Work required: Would you please copy each line below that includes the string "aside"?
--- START ---
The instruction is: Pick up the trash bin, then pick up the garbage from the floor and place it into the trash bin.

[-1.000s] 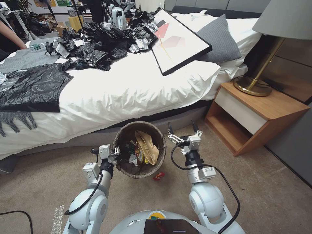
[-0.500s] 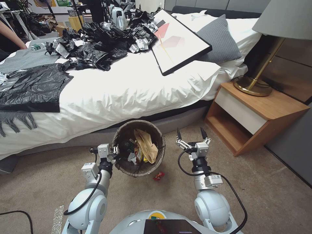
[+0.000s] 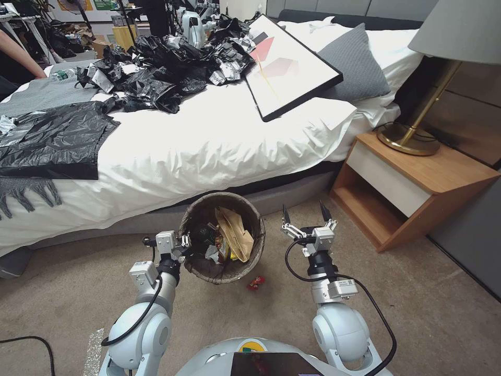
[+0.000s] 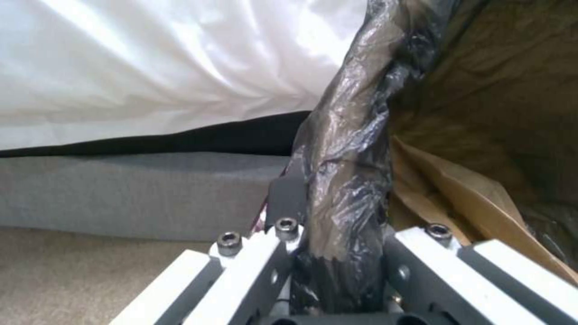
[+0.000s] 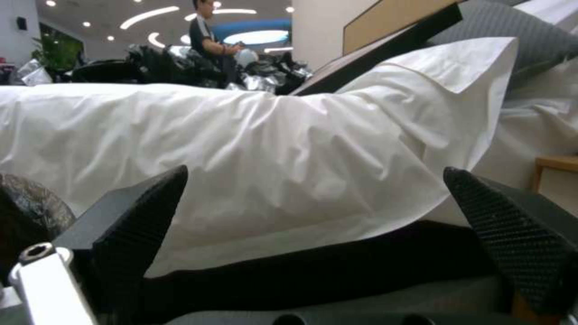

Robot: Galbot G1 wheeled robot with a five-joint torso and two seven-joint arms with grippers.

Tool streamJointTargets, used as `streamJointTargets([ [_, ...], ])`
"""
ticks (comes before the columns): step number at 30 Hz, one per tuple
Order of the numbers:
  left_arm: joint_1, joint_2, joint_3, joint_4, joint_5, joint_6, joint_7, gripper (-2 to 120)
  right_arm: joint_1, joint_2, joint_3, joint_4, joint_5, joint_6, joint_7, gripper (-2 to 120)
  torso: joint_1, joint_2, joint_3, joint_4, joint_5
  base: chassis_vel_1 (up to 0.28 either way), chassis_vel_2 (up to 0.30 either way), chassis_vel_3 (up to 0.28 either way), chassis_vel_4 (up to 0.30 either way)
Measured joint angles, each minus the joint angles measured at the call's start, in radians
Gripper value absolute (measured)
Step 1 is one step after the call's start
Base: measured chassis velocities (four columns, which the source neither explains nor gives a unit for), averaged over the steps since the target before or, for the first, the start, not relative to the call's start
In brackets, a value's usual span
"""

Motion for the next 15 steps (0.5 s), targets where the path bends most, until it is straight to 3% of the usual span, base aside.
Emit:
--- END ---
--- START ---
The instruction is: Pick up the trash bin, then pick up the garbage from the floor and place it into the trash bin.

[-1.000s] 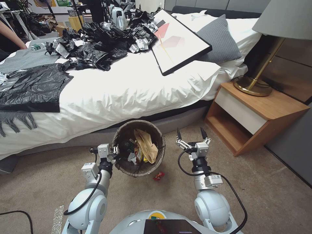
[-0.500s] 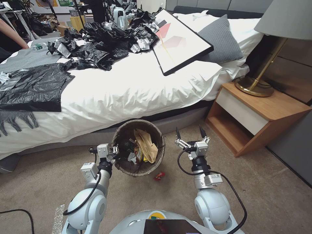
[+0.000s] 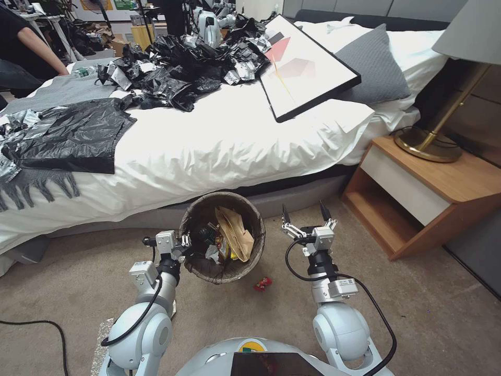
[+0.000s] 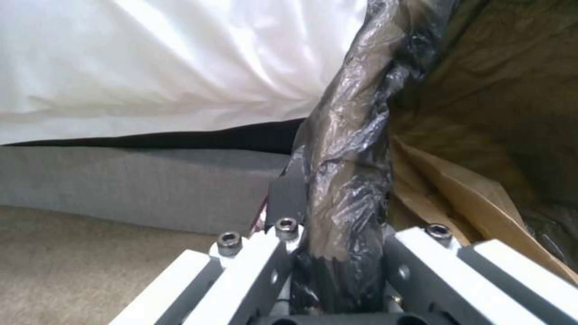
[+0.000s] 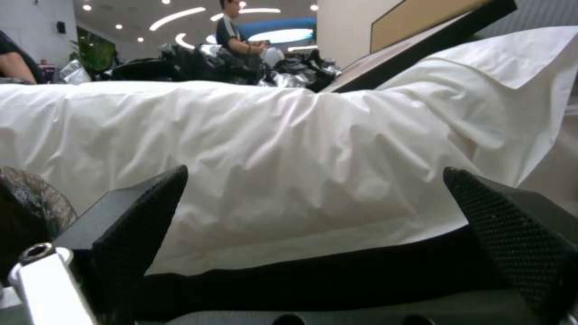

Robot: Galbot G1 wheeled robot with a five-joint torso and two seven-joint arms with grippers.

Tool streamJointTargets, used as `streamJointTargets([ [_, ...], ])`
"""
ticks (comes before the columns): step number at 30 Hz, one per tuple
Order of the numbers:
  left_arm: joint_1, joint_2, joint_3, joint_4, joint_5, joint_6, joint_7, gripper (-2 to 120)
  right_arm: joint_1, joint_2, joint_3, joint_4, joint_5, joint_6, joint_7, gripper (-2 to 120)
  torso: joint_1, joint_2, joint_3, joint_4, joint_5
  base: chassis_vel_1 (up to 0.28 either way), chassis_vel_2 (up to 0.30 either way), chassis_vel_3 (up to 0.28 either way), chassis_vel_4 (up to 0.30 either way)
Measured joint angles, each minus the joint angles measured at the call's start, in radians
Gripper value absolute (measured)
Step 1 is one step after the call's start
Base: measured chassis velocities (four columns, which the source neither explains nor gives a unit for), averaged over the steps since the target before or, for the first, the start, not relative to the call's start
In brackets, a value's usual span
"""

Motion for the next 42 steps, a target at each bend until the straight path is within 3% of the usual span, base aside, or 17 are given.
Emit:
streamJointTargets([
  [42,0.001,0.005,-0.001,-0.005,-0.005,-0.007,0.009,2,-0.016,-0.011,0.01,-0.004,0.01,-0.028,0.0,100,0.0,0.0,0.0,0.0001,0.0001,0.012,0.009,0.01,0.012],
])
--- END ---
Task output:
Motion for the next 15 steps (0.5 s), targets where the path bends most, until it is straight to 3% of the usual span, base aside.
Motion for the next 42 steps, a target at each bend until the straight path is within 3% of the usual span, base aside, or 17 are given.

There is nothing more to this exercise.